§ Exercise prompt: Across all the entries below, count each line that holds "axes" and report the figure only.

[[ Input data, beginning ]]

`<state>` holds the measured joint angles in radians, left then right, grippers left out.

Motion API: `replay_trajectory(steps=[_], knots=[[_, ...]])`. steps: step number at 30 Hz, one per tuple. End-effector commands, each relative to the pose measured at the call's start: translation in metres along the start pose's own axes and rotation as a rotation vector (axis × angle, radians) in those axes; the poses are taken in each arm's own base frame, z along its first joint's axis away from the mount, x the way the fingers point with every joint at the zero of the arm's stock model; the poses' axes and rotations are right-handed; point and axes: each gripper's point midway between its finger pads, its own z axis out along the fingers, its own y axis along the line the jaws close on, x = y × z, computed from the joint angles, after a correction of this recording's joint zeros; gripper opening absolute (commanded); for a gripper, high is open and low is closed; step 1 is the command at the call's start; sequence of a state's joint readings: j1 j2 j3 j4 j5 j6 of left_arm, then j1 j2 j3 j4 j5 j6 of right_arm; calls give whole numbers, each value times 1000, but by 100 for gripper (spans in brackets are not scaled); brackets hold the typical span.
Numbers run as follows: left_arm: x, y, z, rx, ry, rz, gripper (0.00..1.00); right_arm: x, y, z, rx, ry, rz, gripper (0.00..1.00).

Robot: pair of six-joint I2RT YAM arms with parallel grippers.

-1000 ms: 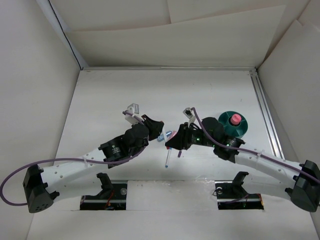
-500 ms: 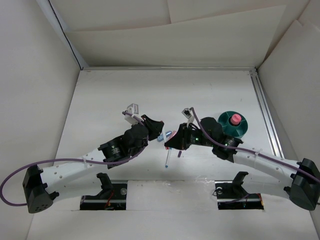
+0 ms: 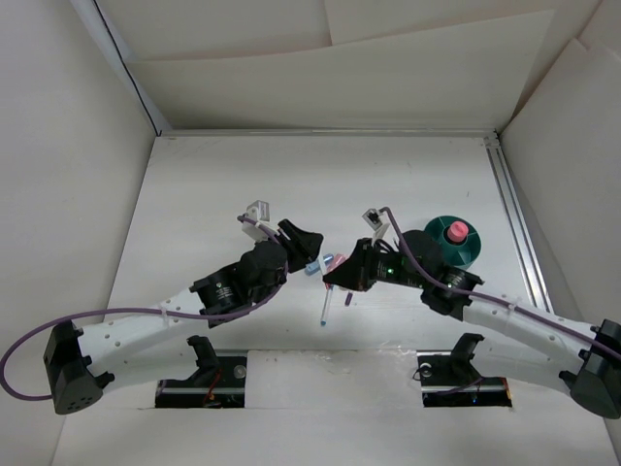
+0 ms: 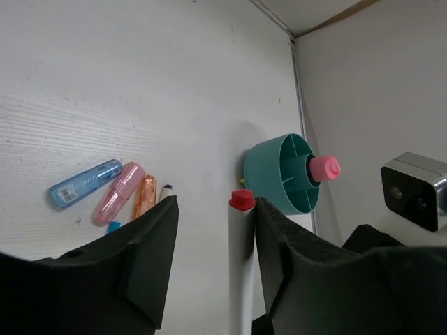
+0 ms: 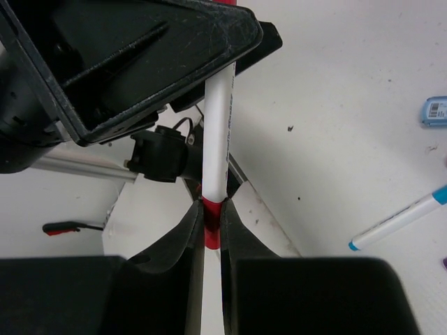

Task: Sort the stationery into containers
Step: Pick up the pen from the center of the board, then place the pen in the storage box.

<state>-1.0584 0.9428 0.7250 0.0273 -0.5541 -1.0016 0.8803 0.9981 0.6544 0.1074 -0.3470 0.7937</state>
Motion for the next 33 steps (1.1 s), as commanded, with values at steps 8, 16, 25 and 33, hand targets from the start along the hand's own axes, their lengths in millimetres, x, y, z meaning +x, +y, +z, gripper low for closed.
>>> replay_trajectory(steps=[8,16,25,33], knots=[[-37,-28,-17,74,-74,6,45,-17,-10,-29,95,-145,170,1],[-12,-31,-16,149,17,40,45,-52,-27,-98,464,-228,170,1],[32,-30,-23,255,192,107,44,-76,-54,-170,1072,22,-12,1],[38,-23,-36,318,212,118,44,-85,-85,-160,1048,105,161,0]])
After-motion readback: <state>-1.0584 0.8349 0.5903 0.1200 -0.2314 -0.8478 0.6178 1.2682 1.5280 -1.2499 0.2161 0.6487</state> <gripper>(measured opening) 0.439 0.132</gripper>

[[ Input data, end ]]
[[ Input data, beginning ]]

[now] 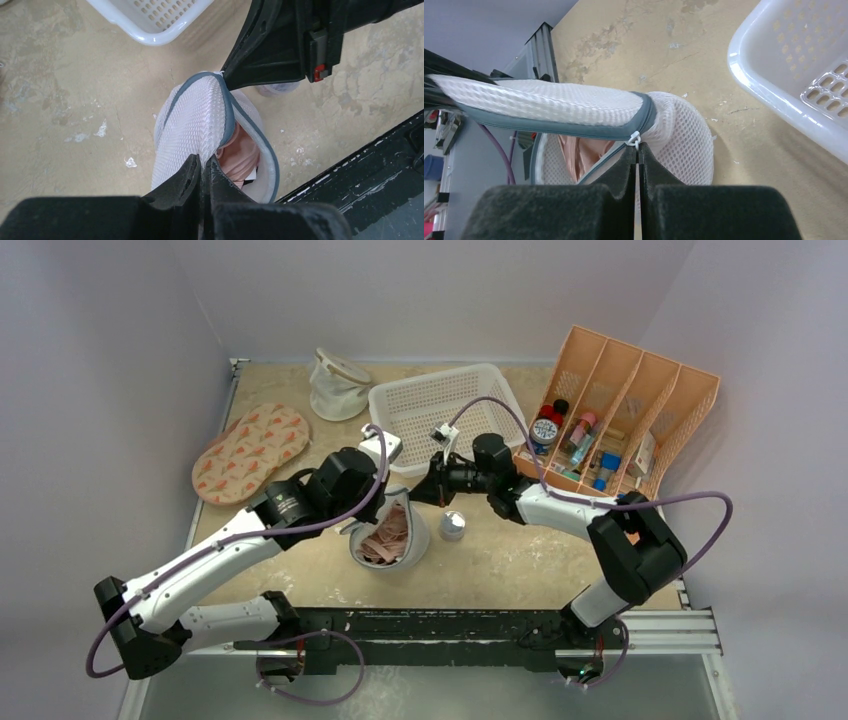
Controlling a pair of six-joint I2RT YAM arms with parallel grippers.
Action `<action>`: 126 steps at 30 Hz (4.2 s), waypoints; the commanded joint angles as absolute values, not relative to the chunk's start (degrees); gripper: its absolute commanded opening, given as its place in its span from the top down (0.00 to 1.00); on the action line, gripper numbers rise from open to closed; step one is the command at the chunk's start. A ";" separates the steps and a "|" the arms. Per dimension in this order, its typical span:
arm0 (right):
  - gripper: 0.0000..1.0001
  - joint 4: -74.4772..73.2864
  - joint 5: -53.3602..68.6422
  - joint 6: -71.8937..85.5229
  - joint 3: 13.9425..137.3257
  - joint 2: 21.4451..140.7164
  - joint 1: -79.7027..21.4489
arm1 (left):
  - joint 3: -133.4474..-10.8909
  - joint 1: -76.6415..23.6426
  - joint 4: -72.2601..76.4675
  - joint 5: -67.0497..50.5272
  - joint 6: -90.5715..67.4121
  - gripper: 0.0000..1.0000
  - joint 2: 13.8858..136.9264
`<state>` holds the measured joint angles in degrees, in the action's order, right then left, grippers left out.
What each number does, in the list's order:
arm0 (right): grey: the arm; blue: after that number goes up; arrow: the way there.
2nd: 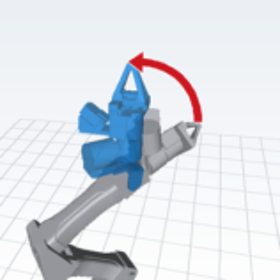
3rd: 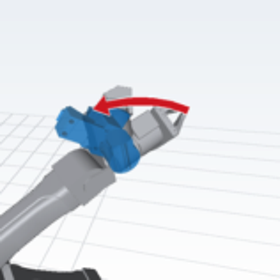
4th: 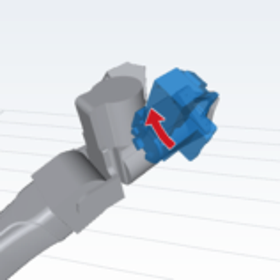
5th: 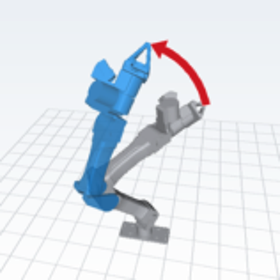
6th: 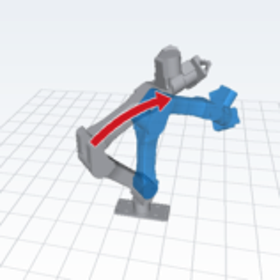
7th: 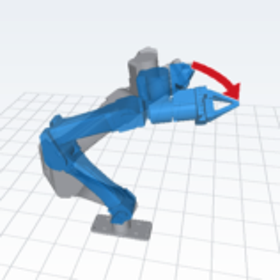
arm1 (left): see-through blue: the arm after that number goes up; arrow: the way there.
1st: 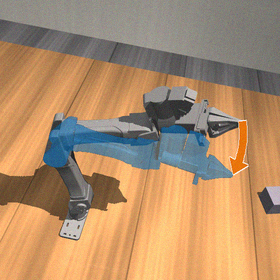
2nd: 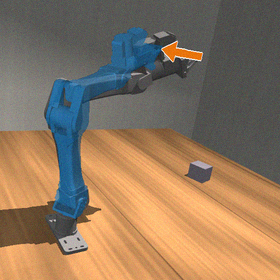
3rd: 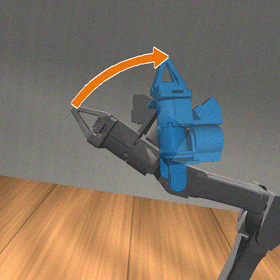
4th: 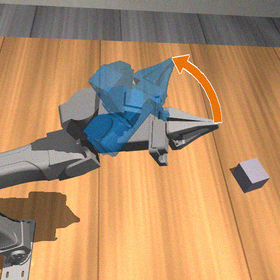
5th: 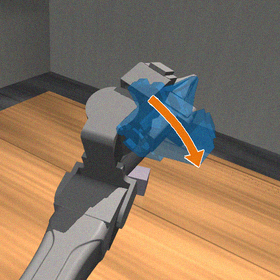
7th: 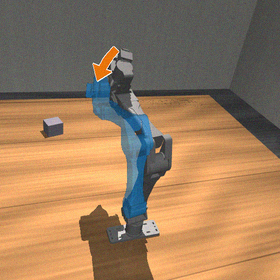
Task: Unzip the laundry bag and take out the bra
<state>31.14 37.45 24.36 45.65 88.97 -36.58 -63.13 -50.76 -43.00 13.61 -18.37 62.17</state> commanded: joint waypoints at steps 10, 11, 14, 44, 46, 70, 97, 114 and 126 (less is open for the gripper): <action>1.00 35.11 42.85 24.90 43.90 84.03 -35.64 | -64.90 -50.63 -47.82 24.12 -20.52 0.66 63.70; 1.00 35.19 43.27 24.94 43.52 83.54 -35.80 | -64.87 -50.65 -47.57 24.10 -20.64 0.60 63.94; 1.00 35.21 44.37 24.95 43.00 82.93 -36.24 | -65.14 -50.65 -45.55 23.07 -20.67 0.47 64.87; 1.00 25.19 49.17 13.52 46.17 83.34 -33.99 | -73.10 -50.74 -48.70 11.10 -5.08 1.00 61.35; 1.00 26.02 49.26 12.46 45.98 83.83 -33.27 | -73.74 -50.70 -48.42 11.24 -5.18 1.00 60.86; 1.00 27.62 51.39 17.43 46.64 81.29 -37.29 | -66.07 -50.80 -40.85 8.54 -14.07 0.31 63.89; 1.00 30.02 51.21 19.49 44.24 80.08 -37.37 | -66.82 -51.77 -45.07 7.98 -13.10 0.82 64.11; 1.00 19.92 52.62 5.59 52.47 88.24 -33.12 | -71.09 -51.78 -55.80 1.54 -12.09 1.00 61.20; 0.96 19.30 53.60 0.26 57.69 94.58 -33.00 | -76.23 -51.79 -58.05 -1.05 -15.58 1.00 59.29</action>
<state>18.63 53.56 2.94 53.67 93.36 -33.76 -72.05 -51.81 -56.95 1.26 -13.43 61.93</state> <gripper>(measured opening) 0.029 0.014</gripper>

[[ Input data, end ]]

§ Response below: 2